Problem details:
Below is a listing. Set down exactly the lines from the one containing "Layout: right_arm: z" through the one containing "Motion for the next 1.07", both ends included, and leave out the rest.

Supplied records:
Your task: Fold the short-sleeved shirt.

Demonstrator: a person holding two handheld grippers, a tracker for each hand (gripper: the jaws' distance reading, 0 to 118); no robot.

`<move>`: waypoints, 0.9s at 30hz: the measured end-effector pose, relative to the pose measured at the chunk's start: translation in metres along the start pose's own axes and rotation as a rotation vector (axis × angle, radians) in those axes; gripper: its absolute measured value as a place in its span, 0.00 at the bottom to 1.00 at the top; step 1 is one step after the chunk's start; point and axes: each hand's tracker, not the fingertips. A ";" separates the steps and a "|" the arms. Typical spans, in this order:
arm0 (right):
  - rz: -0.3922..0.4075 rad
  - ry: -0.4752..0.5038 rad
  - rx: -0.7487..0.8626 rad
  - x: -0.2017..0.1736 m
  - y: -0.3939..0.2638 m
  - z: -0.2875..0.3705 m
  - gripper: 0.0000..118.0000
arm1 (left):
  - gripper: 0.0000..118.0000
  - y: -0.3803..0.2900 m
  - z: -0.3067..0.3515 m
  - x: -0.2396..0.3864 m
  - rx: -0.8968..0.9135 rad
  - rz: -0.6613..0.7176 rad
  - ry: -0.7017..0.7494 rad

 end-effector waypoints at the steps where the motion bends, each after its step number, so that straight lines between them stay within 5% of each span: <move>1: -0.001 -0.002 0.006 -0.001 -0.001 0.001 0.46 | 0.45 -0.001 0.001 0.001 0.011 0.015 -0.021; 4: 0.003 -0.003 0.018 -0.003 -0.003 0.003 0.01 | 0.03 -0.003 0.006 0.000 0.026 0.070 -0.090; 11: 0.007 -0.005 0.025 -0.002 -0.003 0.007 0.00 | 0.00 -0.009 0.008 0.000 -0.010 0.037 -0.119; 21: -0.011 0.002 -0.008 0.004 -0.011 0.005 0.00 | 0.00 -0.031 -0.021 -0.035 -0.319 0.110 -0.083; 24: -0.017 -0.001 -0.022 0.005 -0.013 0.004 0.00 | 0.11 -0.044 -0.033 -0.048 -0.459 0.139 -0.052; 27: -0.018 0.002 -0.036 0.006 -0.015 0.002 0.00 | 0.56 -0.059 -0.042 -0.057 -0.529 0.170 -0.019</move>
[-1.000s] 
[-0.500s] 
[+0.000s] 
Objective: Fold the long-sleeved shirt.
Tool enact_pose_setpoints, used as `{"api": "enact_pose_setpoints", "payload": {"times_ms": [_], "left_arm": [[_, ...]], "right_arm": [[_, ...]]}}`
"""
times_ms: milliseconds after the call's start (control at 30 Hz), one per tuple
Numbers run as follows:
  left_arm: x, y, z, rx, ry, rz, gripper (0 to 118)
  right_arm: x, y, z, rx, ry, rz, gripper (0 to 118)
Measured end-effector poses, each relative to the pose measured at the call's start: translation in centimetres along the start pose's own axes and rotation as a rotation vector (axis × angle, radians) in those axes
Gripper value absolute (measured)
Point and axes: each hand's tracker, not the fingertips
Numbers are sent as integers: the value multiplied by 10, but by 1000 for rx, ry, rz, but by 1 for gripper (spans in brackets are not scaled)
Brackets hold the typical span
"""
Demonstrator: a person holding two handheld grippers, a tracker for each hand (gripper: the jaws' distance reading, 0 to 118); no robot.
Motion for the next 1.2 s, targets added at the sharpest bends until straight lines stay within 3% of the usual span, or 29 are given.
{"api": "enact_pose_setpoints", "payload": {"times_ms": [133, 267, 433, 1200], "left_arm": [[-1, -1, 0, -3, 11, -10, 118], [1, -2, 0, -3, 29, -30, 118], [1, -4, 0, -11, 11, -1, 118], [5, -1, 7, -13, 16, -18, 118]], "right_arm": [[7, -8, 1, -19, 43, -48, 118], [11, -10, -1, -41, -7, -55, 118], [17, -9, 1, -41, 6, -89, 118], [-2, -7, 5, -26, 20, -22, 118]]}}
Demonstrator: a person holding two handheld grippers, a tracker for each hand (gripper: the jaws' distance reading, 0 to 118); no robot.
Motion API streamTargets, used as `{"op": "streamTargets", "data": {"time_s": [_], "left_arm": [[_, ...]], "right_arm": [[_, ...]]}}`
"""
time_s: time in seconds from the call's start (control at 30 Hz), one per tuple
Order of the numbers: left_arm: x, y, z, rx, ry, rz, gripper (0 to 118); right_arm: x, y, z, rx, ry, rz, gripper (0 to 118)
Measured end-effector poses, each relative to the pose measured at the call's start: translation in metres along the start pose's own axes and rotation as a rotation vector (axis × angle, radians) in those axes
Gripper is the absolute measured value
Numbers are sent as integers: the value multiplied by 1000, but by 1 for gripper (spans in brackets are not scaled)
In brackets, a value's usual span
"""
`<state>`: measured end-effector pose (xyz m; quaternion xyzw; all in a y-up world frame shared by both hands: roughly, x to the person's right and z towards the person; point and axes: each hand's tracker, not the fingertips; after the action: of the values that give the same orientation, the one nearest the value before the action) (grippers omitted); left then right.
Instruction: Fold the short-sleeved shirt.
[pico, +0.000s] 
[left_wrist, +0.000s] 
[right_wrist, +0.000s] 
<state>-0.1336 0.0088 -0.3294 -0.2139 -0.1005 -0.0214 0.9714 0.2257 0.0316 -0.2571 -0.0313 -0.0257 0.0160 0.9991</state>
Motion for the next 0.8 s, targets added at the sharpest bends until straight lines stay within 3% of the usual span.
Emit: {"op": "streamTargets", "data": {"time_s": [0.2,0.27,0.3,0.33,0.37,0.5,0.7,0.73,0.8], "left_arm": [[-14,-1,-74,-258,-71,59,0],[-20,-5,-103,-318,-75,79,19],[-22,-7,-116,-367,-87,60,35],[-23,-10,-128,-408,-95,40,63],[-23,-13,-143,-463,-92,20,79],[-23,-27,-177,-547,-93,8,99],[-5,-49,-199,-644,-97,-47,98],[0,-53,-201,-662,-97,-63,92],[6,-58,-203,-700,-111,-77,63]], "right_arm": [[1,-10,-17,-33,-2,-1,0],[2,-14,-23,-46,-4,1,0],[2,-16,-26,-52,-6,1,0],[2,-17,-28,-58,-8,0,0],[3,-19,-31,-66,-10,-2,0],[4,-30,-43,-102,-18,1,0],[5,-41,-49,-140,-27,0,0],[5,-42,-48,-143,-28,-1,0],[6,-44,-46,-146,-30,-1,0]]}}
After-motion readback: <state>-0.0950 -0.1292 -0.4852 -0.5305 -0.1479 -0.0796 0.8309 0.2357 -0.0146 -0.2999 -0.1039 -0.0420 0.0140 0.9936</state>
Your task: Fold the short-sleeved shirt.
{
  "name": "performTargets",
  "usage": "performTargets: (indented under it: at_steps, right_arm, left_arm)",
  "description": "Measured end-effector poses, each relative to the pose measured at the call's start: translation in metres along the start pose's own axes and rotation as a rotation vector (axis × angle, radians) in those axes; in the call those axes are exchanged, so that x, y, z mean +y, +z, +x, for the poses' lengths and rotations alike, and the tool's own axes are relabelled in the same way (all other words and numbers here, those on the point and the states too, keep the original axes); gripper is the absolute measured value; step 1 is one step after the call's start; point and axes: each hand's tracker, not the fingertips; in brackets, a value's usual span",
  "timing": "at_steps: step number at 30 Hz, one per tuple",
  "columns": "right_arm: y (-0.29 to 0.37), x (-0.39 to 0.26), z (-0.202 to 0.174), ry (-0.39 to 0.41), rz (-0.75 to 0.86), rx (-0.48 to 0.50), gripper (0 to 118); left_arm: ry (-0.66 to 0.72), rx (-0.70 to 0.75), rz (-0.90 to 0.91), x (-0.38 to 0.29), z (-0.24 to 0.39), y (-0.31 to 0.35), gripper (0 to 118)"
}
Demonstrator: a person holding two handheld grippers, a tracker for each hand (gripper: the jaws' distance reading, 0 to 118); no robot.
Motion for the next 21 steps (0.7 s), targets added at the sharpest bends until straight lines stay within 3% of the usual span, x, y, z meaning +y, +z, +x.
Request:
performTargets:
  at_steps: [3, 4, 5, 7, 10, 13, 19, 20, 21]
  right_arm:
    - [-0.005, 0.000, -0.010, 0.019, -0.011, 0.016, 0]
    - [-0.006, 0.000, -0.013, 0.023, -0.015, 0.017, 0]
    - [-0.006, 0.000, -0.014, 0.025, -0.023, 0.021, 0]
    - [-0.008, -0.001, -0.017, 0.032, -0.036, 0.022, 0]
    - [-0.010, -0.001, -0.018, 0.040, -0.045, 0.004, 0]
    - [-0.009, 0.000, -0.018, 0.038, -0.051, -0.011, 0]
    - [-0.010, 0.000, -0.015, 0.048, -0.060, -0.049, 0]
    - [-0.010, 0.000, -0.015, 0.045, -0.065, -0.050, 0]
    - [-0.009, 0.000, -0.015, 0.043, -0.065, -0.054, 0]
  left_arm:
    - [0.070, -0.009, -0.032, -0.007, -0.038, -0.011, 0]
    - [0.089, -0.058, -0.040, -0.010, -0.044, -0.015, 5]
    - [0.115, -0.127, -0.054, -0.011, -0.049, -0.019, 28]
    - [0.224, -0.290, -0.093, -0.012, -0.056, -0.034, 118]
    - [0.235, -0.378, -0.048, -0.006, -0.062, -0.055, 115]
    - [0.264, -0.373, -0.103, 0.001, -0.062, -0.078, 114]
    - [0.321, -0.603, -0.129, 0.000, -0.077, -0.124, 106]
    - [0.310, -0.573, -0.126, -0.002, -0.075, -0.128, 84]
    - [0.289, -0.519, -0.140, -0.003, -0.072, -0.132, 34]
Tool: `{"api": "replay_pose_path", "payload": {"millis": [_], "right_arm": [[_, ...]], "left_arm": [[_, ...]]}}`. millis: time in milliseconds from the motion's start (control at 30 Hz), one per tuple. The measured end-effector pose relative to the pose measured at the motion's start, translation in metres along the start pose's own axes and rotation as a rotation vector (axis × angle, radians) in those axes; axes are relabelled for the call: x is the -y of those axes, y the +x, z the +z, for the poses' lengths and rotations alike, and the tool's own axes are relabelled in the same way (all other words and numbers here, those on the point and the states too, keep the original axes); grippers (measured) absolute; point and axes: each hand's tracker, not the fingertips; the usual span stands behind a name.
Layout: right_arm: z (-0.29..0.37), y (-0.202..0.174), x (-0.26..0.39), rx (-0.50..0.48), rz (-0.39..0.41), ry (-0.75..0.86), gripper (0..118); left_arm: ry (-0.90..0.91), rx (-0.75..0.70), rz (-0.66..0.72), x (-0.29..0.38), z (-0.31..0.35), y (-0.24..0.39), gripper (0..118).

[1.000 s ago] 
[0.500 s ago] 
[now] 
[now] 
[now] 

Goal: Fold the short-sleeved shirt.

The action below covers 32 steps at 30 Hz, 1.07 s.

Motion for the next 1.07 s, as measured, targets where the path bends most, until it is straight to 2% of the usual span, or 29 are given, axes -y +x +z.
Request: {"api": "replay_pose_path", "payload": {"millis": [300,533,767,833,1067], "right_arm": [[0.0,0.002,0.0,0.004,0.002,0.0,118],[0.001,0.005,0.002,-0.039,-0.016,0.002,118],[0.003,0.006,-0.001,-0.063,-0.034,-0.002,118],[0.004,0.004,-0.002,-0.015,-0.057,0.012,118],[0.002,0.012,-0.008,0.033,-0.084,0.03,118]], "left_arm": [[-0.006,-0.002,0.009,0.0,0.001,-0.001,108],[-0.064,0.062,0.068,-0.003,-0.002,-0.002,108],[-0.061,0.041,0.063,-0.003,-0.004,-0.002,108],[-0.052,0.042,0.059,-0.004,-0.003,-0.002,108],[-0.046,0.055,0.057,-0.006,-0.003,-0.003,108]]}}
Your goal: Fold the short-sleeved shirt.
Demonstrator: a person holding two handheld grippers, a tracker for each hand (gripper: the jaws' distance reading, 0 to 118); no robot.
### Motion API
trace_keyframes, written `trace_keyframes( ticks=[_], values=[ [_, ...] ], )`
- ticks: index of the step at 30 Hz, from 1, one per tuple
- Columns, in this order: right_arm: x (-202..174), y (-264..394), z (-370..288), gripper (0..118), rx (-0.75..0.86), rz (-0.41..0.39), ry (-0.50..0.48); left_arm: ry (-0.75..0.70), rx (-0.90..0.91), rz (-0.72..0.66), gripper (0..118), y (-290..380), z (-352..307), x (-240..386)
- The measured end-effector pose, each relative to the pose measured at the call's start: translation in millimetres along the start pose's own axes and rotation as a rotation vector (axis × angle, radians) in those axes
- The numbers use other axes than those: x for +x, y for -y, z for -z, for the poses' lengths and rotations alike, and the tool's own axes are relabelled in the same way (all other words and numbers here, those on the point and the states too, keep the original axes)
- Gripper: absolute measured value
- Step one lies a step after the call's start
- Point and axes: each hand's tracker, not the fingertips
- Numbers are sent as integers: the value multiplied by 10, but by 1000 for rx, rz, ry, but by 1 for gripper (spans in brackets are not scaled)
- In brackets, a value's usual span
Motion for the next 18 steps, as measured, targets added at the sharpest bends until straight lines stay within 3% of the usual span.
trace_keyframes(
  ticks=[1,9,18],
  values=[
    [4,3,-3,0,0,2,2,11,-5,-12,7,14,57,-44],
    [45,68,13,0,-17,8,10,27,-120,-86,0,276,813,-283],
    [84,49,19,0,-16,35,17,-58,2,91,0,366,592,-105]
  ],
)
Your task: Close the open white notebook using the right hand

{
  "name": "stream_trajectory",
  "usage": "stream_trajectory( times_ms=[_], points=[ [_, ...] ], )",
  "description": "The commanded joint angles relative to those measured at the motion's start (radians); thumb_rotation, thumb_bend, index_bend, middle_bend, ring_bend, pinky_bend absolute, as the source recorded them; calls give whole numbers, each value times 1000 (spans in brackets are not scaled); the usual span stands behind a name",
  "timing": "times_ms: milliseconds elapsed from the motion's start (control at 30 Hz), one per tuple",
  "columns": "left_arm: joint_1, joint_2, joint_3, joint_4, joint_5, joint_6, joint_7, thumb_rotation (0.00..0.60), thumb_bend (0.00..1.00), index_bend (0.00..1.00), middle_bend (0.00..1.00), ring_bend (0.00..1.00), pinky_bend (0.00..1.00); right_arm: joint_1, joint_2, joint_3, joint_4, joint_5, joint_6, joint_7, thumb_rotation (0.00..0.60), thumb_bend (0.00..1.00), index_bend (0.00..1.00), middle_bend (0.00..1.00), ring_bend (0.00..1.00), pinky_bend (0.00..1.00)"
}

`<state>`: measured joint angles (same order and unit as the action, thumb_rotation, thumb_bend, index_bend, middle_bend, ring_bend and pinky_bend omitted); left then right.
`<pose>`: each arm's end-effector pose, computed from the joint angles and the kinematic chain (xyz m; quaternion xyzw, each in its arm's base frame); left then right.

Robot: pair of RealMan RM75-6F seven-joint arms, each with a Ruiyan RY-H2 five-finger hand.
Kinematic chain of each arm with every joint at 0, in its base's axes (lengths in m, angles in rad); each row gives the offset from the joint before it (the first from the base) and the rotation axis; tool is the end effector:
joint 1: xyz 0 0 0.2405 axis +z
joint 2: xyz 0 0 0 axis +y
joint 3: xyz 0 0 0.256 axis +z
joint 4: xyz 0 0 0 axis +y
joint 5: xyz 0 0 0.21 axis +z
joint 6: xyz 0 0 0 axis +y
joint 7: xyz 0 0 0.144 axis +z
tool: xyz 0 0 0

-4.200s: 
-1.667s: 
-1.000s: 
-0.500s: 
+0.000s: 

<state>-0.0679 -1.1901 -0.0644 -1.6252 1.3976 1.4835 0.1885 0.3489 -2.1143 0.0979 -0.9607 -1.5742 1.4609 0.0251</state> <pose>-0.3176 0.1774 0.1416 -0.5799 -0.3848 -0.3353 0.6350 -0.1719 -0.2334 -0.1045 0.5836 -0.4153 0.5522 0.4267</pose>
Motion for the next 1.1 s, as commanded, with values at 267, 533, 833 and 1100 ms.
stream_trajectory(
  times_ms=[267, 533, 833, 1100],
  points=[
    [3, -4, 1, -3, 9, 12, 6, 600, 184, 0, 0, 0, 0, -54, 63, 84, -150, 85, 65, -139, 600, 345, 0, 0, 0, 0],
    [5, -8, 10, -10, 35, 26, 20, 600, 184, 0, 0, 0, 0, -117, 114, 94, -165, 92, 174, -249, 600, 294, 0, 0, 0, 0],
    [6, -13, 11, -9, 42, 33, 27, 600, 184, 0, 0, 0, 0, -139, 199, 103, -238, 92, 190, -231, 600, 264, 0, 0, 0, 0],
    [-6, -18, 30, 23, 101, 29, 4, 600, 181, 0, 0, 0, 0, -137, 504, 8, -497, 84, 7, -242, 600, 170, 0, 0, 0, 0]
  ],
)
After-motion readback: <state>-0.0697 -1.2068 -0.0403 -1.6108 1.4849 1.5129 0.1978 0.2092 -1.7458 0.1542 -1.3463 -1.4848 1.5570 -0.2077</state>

Reply to the exercise:
Layout: right_arm: z (-0.29..0.37), y (-0.202..0.174), x (-0.26..0.39), rx (-0.50..0.48), rz (-0.39..0.41), ry (-0.75..0.86), gripper (0..118); left_arm: ry (-0.90..0.91), rx (-0.75..0.70), rz (-0.66..0.72), x (-0.29..0.38), z (-0.31..0.35), y (-0.24..0.39), gripper (0..118).

[1.000 s ago] 
[0.500 s ago] 
[now] 
[now] 
[now] 

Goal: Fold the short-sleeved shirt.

The action below covers 32 steps at 30 Hz, 1.07 s.

Motion for the next 1.07 s, as measured, targets where the path bends most, until it is straight to 2% of the usual span, or 29 are given, axes -y +x +z.

The requested output is complete.